Nothing but the pictures should be dropped; repeat the rest of the data below exactly.

══════════════════════════════

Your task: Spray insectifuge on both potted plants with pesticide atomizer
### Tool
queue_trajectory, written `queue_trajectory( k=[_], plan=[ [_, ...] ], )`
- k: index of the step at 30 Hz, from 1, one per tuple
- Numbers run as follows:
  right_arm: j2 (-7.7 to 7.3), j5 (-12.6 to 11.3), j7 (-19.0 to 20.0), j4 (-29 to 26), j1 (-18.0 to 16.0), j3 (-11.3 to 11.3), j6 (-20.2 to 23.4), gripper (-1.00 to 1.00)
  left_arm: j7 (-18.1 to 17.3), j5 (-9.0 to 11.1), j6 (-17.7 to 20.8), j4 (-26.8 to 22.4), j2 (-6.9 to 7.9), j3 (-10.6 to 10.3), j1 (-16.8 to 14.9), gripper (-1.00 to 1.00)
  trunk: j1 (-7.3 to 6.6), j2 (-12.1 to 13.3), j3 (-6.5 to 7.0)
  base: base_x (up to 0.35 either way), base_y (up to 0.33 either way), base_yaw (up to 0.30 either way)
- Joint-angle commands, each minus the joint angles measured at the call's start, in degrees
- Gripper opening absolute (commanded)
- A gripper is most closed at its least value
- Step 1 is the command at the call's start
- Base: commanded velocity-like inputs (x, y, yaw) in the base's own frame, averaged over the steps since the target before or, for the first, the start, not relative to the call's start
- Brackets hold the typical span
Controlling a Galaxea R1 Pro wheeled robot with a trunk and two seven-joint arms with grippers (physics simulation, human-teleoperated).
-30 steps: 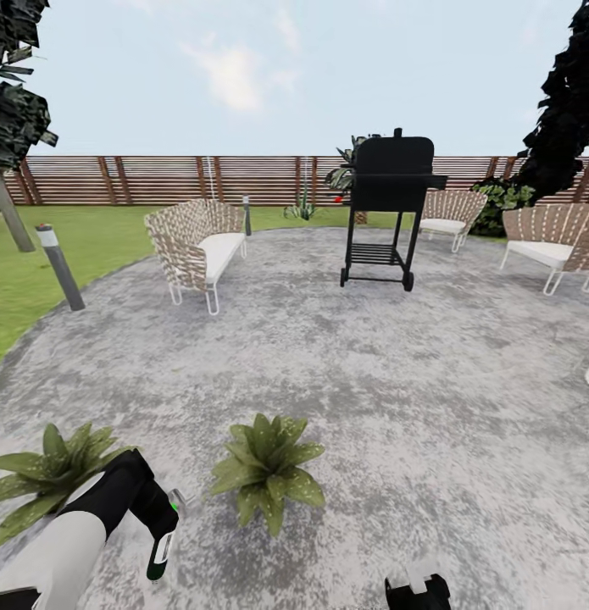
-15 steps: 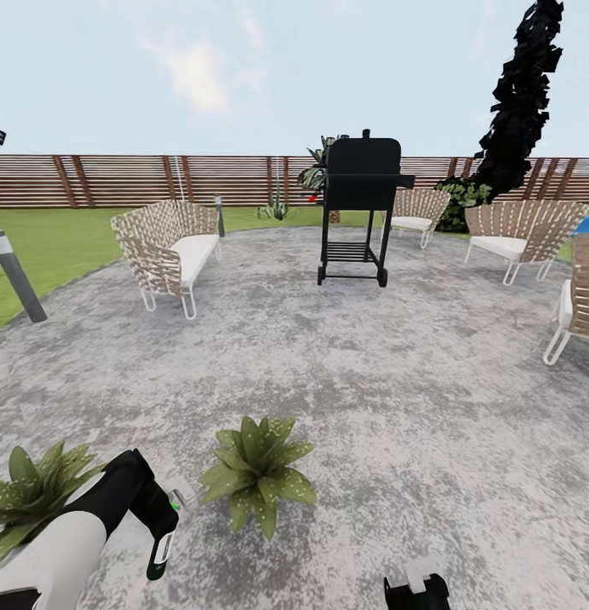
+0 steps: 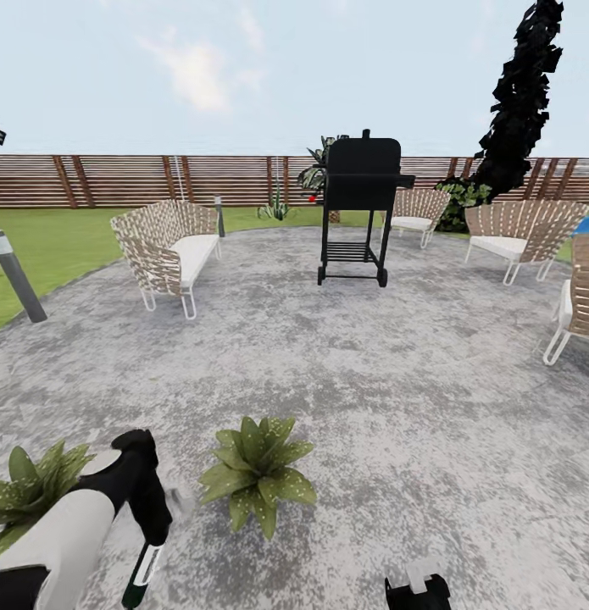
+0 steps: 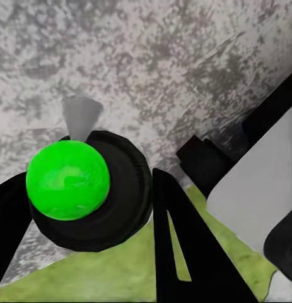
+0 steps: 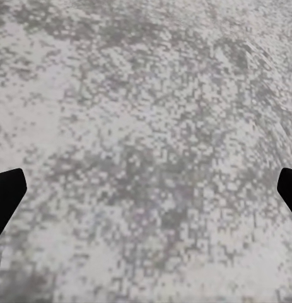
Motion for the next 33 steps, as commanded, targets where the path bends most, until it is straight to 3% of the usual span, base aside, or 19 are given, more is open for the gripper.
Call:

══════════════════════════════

Problem solution:
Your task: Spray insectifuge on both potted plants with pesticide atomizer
### Tool
queue_trajectory, written `queue_trajectory( k=[_], plan=[ [_, ...] ], )`
- k: index of the step at 30 Hz, from 1, one per tuple
- Numbers run as follows:
  right_arm: j2 (-7.7 to 7.3), j5 (-12.6 to 11.3), j7 (-19.0 to 20.0), j4 (-29 to 26), j1 (-18.0 to 16.0), j3 (-11.3 to 11.3), j6 (-20.2 to 23.4), gripper (-1.00 to 1.00)
  left_arm: j7 (-18.1 to 17.3), j5 (-9.0 to 11.1), j6 (-17.7 to 20.8), j4 (-26.8 to 22.4), j2 (-6.9 to 7.9), j3 (-10.6 to 10.3), j1 (-16.8 to 14.9), gripper (-1.00 to 1.00)
  trunk: j1 (-7.3 to 6.6), j2 (-12.1 to 13.3), j3 (-6.5 to 7.0)
  base: base_x (up to 0.35 either way), base_y (up to 0.33 either way), base_yaw (up to 0.30 either way)
- Joint-angle commands, each minus the joint angles measured at the call's start, in degrees
- Gripper opening absolute (commanded)
- A gripper is most closed at its least value
- Step 1 is the command at the call's start
- Base: commanded velocity-like inputs (x, y, yaw) in the base's own frame, averaged over the steps since the target before or, for the first, the start, not relative to the call's start
- Brackets hold the typical span
Controlling a Galaxea R1 Pro wheeled robot with a trunk and two seven-joint arms with grippers (physics simulation, human-teleoperated).
-30 steps: 
-15 steps: 
+0 steps: 
+0 steps: 
+0 steps: 
Motion for the next 33 steps, as commanded, targets where the path bends most, until it is straight to 3% of the usual span, base aside, or 19 are given, more is open for the gripper.
Call:

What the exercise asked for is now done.